Telefon Direkleri

Bölüm 4

Tek şey hariç, hiçbir şey yoktan var olmaz: Çocuklar top oynamak istedi mi, gerekirse, göğe saha sererler. Biz göğe değil, yamaca sermiştik. Topumuz, bayır aşağı gitmesin, gayya kuyusuna düşmesin diye, yarı saha, ama boyuna yarı saha top tepiyorduk. Sahamızın eğimi, takriben, yaşımızın iki katıydı. Dar alanda paslaşmaktan ziyade, uzun sahada depar atıyorduk.

“La oğlum o tarafa vurmak yok demedik mi? Kim getirecek şimdi?”

“Gol olacaktı, ne yapim? Medresenin orda oynasak böyle olmaz.”

“Bekçi kovuyor oğlum, bilmiyor musun?”

Tartışacak kadar vardı. O topu, yuvarlandığı vadiden almak en az on dakika sürerdi.

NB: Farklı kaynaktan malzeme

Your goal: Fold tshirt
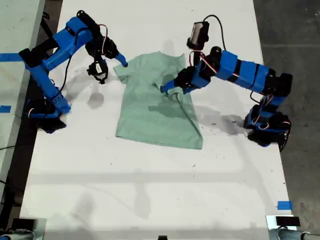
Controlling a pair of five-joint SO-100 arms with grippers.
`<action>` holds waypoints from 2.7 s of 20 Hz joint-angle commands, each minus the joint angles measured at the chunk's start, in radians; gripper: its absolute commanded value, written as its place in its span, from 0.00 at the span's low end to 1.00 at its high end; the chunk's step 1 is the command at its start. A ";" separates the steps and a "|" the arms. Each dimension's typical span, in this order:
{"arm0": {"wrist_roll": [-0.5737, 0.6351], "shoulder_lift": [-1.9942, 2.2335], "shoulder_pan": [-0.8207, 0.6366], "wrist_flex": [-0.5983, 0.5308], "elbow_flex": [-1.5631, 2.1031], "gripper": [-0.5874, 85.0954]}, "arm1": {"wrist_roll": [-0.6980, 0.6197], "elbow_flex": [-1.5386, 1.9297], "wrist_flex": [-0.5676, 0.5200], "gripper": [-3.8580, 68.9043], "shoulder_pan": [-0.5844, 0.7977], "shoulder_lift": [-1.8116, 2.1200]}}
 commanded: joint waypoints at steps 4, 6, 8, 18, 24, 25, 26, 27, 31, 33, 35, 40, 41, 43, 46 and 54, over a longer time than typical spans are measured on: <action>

Kasımiye Medresesi’nin önü düzdü ama turistlere ayıp olur diye oynamamıza izin vermiyorlardı.

Kasımiye Medresesi, kapılarını yıkmış, göz göz Mardin Ovasına bakıyordu. Sarışın, heybetli, taş, bakımsız bir yapıydı. Bütün tarihi turistik yerlerimiz gibi, tarihi soyulmuş, turistlere hıyar gibi hazır edilmişti. Bakımsızdı. Etraf kötü kokuyordu.

Yine de toptan artan kalan kimi zamanlarımızda gidip sarı taşların serin gölgesine oturuyorduk. Ayaklarımızı balkondan bahçeye sarkıtır gibi, Mardin ovasına beşik sallardık. Acaba bu koca koca taşları nereden bulup getirmişler? Hem oraya nasıl kaldırmışlar? diye bir birimize sorular sorardık. Badem mevsiminde üst taraftaki sahipsiz bademleri mesken tutardık. Bu ağaçlar burada mucize kabilinde yeşermiş olmalılardı. Mayısla birlikte sarının hükmüne teslim olan Mardin’de yağmur, başka mevsim ve diyarlara göç edeli Mardin kadar zaman geçmişti.

Bütün cümlelerimizi tükettikten sonra, sıra öğretmenlerimize gelirdi. Metin öğretmen, fencimiz, Ankaralıydı; yapabildiği tek espiri, “sürüngenlerin modaya uygun gömlek değiştirdiği”ydi. Ankara’nın Bala ilçesinden. Kısa boylu, ceket kravat, mutsuzdu. Futbolu sevmiyordu. Fransızca öğretmenimizin sevgilisi sarışın ve mutluydu. Futbolla ilgilenmiyordu. Beden hocamızın bıyıkları sarıydı. Sporu sevmiyordu.